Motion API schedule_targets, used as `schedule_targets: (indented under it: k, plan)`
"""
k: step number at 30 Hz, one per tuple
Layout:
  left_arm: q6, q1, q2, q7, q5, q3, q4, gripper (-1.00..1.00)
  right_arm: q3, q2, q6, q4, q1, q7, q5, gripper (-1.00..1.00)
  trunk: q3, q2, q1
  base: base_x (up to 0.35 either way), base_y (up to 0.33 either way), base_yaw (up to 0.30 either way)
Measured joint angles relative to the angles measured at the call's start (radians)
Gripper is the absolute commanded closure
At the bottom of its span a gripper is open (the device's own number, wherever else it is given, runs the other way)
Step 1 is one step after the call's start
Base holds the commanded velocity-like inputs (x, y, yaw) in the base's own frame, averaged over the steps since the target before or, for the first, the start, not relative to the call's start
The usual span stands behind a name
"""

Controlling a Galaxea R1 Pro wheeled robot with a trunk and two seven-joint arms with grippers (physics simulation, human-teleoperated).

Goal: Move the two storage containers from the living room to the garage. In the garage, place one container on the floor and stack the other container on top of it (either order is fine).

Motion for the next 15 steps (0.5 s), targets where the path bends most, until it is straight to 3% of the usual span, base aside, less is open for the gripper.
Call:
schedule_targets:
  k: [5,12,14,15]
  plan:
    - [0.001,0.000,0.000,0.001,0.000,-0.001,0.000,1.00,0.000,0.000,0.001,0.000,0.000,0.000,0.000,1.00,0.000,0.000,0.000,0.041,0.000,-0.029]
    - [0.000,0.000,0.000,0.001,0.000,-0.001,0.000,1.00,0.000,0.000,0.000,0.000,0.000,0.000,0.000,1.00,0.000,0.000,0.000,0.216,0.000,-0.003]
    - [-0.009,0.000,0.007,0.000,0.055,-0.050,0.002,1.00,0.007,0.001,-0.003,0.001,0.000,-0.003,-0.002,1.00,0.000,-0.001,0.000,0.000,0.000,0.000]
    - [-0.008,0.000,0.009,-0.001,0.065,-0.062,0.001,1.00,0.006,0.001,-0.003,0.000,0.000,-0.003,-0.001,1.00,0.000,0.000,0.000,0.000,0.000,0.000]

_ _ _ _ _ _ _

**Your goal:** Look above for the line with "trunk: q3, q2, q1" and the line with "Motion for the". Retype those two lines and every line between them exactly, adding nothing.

**Exercise solution:**
  trunk: q3, q2, q1
  base: base_x (up to 0.35 either way), base_y (up to 0.33 either way), base_yaw (up to 0.30 either way)
Measured joint angles relative to the angles measured at the call's start (radians)
Gripper is the absolute commanded closure
At the bottom of its span a gripper is open (the device's own number, wherever else it is given, runs the other way)
Step 1 is one step after the call's start
Base holds the commanded velocity-like inputs (x, y, yaw) in the base's own frame, averaged over the steps since the target before or, for the first, the start, not relative to the call's start
The usual span stands behind a name
"""

Controlling a Galaxea R1 Pro wheeled robot with a trunk and two seven-joint arms with grippers (physics simulation, human-teleoperated).

Goal: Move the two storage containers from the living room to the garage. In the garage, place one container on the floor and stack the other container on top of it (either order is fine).

Motion for the next 15 steps (0.5 s), targets where the path bends most, until it is straight to 3% of the usual span, base aside, less is open for the gripper.

Work on the exercise is complete.